同盟暦512年・白雪国2
湯船に背中合わせにつかるポーとアーネスト。
冷めていた湯に従業員が届けた熱湯を足した。
入浴用の薄着に着替えた二人は慣れた様子で、しかし向かい合うようなことはせず背中合わせに入った。
「…………ほぁ~……」
アーネストは気の抜けた声をもらした。
「なんで僕まで入るんだよ」
「いいでしょ。順番に入る時間なんてないし、お湯も冷めちゃうし。それに今更恥ずかしくないでしょ。一緒に入るの」
「(いや恥ずかしいって…)」
ポーは内心思う。
「…………それにね…………こうでもしないと言えなくて」
「?」
「ーーーごめんなさい」
膝を抱えて俯いてアーネストは呟いた。
「本当に辛かったのは…ポーなのに……あたし……ポーを責めるばっかりで……何もできなかったのはあたしも同じなのに……」
触れた背中からアーネストが震えていることをポーは知った。
「……姫様……ヘアが辛い目にあったんだ…幼馴染みで親友のアーネストが怒るのは当たり前だよ」
ポーとベアトリス、アーネストは幼少期からの幼馴染みだった。
ヘアはポーとアーネストが呼んだベアトリスの愛称。
美しい長髪を羨ましがったアーネストがつけたのだ。
勝ち気なアーネスト。
お淑やかなベアトリス。
のんびり屋のポー。
三人はいつも一緒に遊んでいた。
「だから謝らないで」
「うん……」
そうしてしばし二人は無言だった。
お互いの体温を感じ合う。
「……あのポーが騎士かぁ……てっきり学士になるかと思ってたのに」
「不死鳥一族の悪縁だよ。きっと。でも僕はアーネストがヘアの侍女になったことが驚きだよ。あんなに騎士になるって言ってたのに」
「ーーーあたしだって騎士になると信じてたわよ。そのはずだったのに、いつの間にかポーの婚約者になってて…。ね?未来の旦那様?」
「…………ごめん」
「謝らないでよ。

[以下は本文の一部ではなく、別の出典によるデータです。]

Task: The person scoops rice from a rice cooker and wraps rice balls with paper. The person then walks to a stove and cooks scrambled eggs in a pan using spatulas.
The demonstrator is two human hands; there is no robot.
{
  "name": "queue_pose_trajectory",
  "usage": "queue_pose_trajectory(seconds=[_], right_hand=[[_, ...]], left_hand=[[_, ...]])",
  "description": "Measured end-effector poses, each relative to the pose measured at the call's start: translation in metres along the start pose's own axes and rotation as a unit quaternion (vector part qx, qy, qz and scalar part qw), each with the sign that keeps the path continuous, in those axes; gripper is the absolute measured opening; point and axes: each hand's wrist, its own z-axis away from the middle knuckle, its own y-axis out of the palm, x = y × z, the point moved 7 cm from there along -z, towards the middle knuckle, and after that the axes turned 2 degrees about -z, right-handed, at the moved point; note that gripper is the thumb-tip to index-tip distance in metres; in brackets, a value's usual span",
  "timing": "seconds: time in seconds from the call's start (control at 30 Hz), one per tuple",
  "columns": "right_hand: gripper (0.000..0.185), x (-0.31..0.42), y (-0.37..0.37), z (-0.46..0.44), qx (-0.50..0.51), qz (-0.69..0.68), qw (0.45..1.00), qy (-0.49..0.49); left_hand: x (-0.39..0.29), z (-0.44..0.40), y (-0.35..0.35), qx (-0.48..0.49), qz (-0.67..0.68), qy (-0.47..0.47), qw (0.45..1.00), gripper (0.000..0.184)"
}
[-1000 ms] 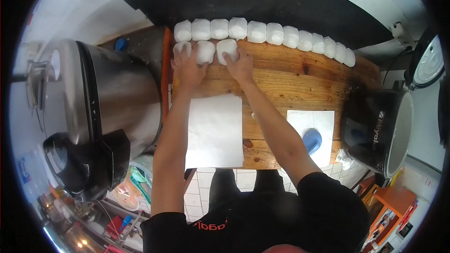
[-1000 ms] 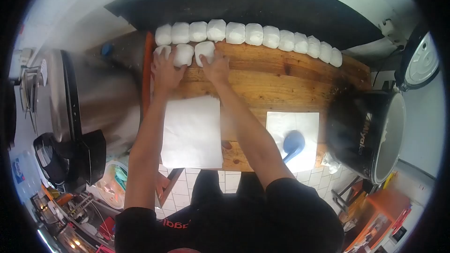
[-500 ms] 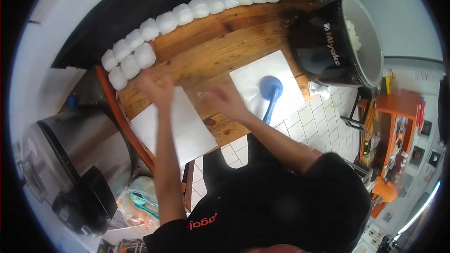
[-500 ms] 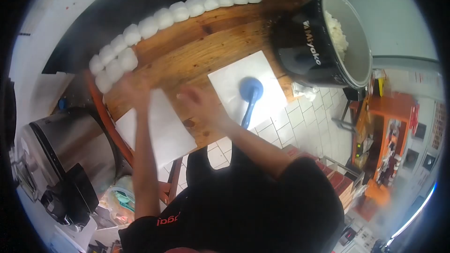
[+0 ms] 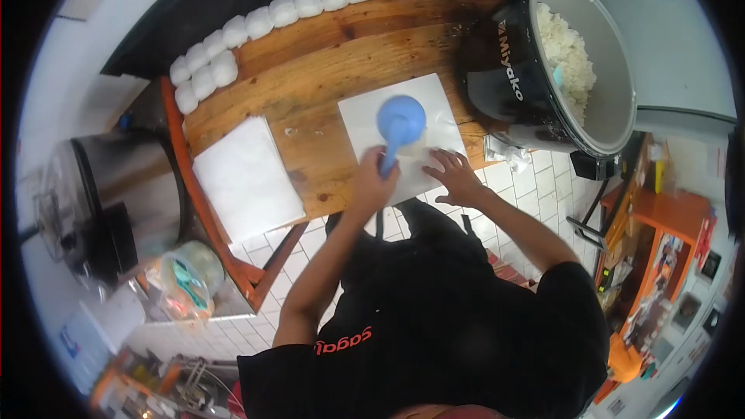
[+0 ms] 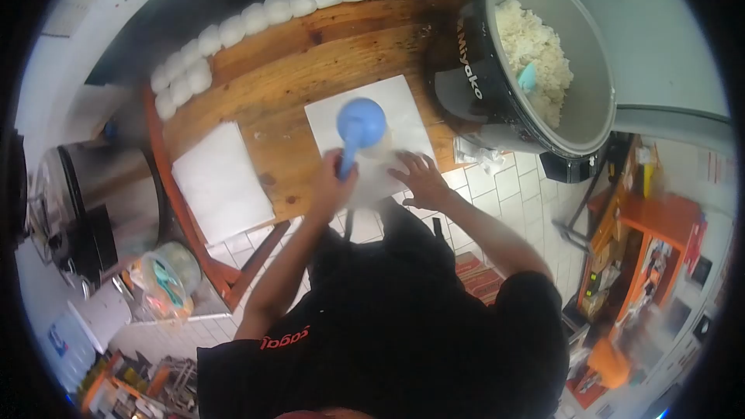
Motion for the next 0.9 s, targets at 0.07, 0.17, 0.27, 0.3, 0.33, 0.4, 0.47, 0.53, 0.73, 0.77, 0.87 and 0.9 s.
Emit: queue_pose_trajectory(seconds=[0.07, 0.17, 0.27, 0.3, 0.33, 0.4, 0.47, 0.53, 0.73, 0.77, 0.87, 0.9], right_hand=[[0.059, -0.009, 0.015, 0.001, -0.005, -0.007, 0.998, -0.064], [0.040, -0.017, 0.013, -0.002, -0.018, -0.050, 0.990, -0.130], [0.025, -0.026, 0.010, -0.009, -0.007, -0.108, 0.983, -0.146], [0.022, -0.030, 0.013, -0.012, 0.009, -0.130, 0.982, -0.137], [0.019, -0.033, 0.016, -0.012, 0.027, -0.152, 0.980, -0.126], [0.019, -0.036, 0.017, -0.017, 0.060, -0.159, 0.979, -0.113], [0.019, -0.038, 0.019, -0.019, 0.088, -0.176, 0.976, -0.096], [0.020, -0.041, 0.020, -0.022, 0.114, -0.199, 0.970, -0.082], [0.022, -0.048, 0.017, -0.031, 0.157, -0.240, 0.958, -0.027], [0.021, -0.050, 0.015, -0.032, 0.142, -0.253, 0.957, -0.026], [0.020, -0.052, 0.013, -0.032, 0.094, -0.281, 0.955, -0.034], [0.019, -0.050, 0.009, -0.032, 0.075, -0.284, 0.955, -0.049]], left_hand=[[0.007, -0.008, -0.033, -0.065, -0.075, 0.018, 0.995, 0.035], [0.000, -0.023, -0.087, -0.122, -0.166, -0.058, 0.977, 0.034], [0.069, -0.033, -0.114, -0.192, -0.254, 0.069, 0.946, 0.037], [0.068, -0.030, -0.121, -0.213, -0.267, 0.077, 0.937, 0.039], [0.067, -0.024, -0.123, -0.233, -0.279, 0.084, 0.928, 0.040], [0.040, -0.005, -0.119, -0.299, -0.371, 0.116, 0.871, 0.047], [0.010, 0.003, -0.096, -0.207, -0.386, 0.076, 0.896, 0.056], [0.002, 0.016, -0.046, -0.056, -0.312, 0.121, 0.941, 0.062], [0.005, 0.036, 0.043, 0.126, -0.210, 0.166, 0.955, 0.046], [0.012, 0.034, 0.048, 0.142, -0.225, 0.143, 0.953, 0.042], [0.026, 0.033, 0.053, 0.160, -0.229, 0.091, 0.956, 0.032], [0.030, 0.032, 0.051, 0.138, -0.206, 0.083, 0.965, 0.030]])
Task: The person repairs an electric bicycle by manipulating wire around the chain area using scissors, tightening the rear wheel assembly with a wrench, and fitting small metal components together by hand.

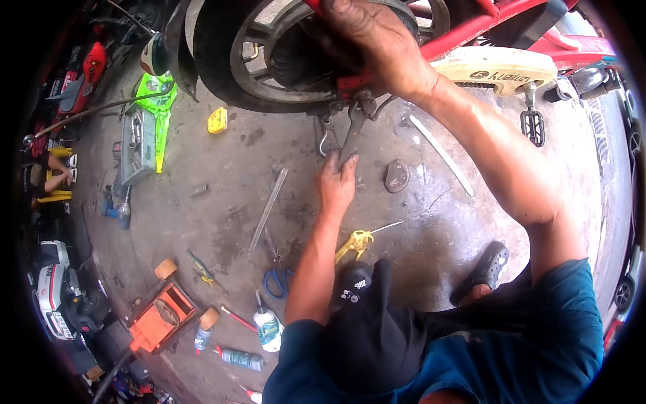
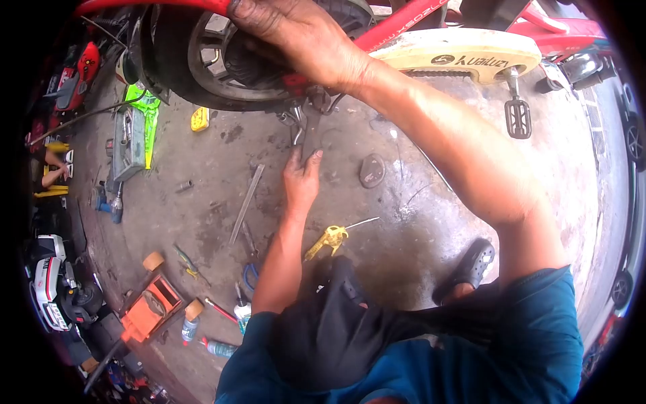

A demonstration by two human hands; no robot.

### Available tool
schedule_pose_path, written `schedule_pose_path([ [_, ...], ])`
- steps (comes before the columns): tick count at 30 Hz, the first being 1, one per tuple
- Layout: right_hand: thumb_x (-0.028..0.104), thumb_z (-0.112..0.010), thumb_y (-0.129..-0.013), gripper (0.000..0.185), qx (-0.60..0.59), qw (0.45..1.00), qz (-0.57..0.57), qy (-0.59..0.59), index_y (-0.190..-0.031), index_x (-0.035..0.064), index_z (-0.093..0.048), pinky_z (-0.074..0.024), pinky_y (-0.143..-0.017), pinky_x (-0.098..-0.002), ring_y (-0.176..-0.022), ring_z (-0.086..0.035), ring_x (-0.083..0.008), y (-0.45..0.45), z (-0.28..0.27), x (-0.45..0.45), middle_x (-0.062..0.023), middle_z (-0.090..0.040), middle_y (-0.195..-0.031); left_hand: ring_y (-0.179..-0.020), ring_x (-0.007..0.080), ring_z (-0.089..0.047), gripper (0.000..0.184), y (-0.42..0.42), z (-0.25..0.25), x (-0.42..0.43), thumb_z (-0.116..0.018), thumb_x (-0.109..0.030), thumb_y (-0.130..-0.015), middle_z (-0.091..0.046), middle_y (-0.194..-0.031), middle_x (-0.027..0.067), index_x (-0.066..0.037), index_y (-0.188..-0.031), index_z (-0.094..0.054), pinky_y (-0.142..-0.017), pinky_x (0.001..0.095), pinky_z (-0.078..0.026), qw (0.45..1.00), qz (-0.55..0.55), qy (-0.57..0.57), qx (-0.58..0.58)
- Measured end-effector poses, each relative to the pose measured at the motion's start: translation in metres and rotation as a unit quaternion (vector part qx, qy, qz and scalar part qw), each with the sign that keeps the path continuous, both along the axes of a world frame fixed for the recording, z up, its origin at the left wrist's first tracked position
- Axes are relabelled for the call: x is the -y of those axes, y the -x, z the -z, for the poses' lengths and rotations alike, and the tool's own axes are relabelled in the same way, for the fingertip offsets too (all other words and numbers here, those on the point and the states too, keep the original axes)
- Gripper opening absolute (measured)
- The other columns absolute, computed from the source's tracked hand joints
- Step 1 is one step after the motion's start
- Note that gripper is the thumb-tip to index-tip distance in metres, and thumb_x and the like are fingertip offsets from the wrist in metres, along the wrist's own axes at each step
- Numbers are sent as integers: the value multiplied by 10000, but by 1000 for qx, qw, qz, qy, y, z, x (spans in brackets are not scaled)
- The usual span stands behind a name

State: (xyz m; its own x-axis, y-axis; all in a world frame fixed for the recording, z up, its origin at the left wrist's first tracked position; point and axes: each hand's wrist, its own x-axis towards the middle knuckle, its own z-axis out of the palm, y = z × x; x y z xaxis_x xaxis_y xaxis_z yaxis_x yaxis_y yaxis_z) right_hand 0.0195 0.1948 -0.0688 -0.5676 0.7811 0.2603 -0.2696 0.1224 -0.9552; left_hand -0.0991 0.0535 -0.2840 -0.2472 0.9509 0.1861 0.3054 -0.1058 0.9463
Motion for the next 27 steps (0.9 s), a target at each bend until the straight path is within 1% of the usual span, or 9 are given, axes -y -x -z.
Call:
schedule_pose_path([
  [6, 480, -450, -1001, 473, 10, 1000, 23, -15, -926, 44, -619, -287, -551, -229, -607, -374, -59, 0, 0, 3, 59, -460, -680, -709, 235, -578, 285, 17, -4, -31, -677, -266, -880, -640, -772, 120, -14, -980, -589, -689, 348, -473, 992, 102, 58, 36],
  [8, 476, -458, -999, 469, 43, 997, 49, 36, -930, 41, -620, -291, -555, -229, -614, -377, -60, -4, -7, 11, 58, -461, -684, -752, 334, -642, 296, 29, -27, -32, -667, -279, -874, -670, -807, 180, -14, -990, -601, -702, 406, -492, 988, 96, 94, -71],
  [10, 479, -463, -996, 470, 4, 999, 40, -11, -934, 40, -617, -289, -551, -227, -612, -381, -60, -3, 9, -1, 58, -463, -682, -798, 392, -661, 299, 48, -51, -33, -666, -280, -865, -680, -836, 215, -18, -1000, -614, -715, 443, -501, 970, 71, 114, -203],
  [13, 493, -481, -984, 484, -22, 999, 24, 12, -997, 30, -623, -294, -543, -231, -606, -393, -62, 0, 15, 1, 52, -476, -681, -799, 432, -638, 299, 59, -76, -40, -685, -262, -839, -660, -815, 243, -14, -998, -633, -685, 432, -489, 935, 84, 175, -296],
  [15, 504, -500, -971, 515, -15, 1000, 24, 9, -1088, 20, -634, -310, -543, -244, -604, -402, -67, -2, 17, -3, 39, -504, -687, -816, 435, -632, 279, 59, -77, -43, -683, -254, -839, -658, -816, 247, -24, -989, -635, -698, 442, -485, 935, 93, 188, -285],
  [18, 522, -490, -968, 592, -6, 994, 109, -17, -1168, -25, -594, -420, -708, -230, -814, -533, -85, 2, 14, 7, -42, -634, -965, -906, 425, -634, 287, 59, -82, -51, -669, -235, -849, -667, -896, 250, -18, -1035, -644, -782, 446, -483, 915, 129, 246, -291],
  [19, 520, -502, -961, 597, 31, 998, 60, -18, -1169, -31, -603, -392, -686, -207, -806, -516, -70, -1, 2, 8, -21, -636, -955, -930, 420, -635, 297, 59, -79, -46, -667, -230, -850, -670, -925, 248, -16, -1055, -645, -804, 439, -484, 909, 144, 257, -293],
  [21, 482, -501, -973, 540, 13, 991, 113, -68, -1110, -25, -626, -443, -751, -262, -827, -554, -110, 5, 1, 11, -38, -646, -890, -1008, 394, -637, 353, 61, -83, -50, -670, -207, -848, -671, -1033, 244, 2, -1130, -636, -869, 418, -482, 893, 174, 300, -286],
  [27, 465, -524, -960, 506, 8, 971, 202, -126, -1008, -19, -662, -474, -731, -337, -780, -612, -201, 13, 0, 16, -121, -659, -818, -982, 397, -640, 314, 72, -85, -63, -649, -245, -865, -675, -991, 240, -41, -1104, -657, -845, 455, -500, 885, 227, 306, -269],
])
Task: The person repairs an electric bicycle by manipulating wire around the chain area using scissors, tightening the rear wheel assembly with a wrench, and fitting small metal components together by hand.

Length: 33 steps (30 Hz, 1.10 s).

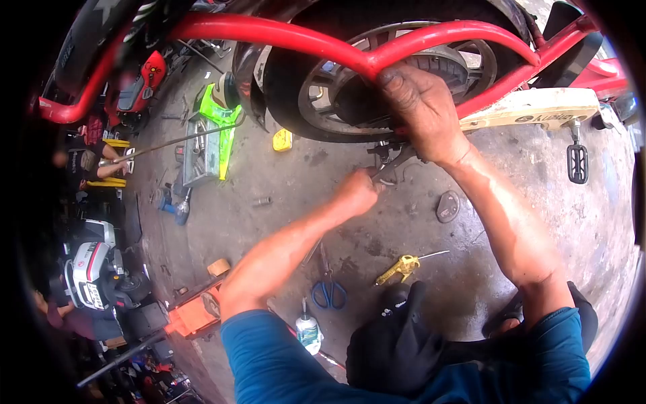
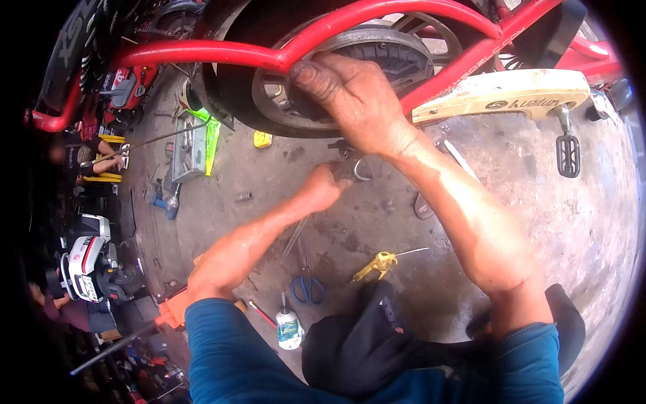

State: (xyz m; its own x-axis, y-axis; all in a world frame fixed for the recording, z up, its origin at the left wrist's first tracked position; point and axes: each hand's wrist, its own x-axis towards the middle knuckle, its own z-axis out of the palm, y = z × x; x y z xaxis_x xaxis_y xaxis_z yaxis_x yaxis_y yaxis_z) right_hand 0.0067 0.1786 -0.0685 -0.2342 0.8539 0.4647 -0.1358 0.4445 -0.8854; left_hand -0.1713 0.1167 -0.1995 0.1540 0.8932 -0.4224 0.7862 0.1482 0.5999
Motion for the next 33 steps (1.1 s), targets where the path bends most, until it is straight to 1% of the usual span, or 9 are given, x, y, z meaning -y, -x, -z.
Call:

あたしの父上が原因なんだから」
ポーは不死鳥の血族だ。
その血筋は古き人々でも神性が色濃く残る。
三度、死しても炎に焼かれ灰となって復活する人間、それが不死鳥の血族であり、ポーはフェニックスの家名を継ぐ後裔であった。
「父上は傭兵から成り上がったからいつも貴族から後ろ指をさされてた。陰口もたくさん。あたしを伝統ある家柄の人と婚姻させて縁戚になる。それが父上の野望だったわ。……ポーがひとりぼっちになった時、すぐに援助を申し出たのもそれが理由」
ポーに家族はいない。
「叔父さんがいるよ…それにブレイクさんとメトロノームさんも」
「前者は失恋して行方不明だけどね」
アーネストはぐっとポーに寄りかかった。
「ねぇ…ポー。大丈夫だよね?」
アーネストは胸の不安を言葉にした。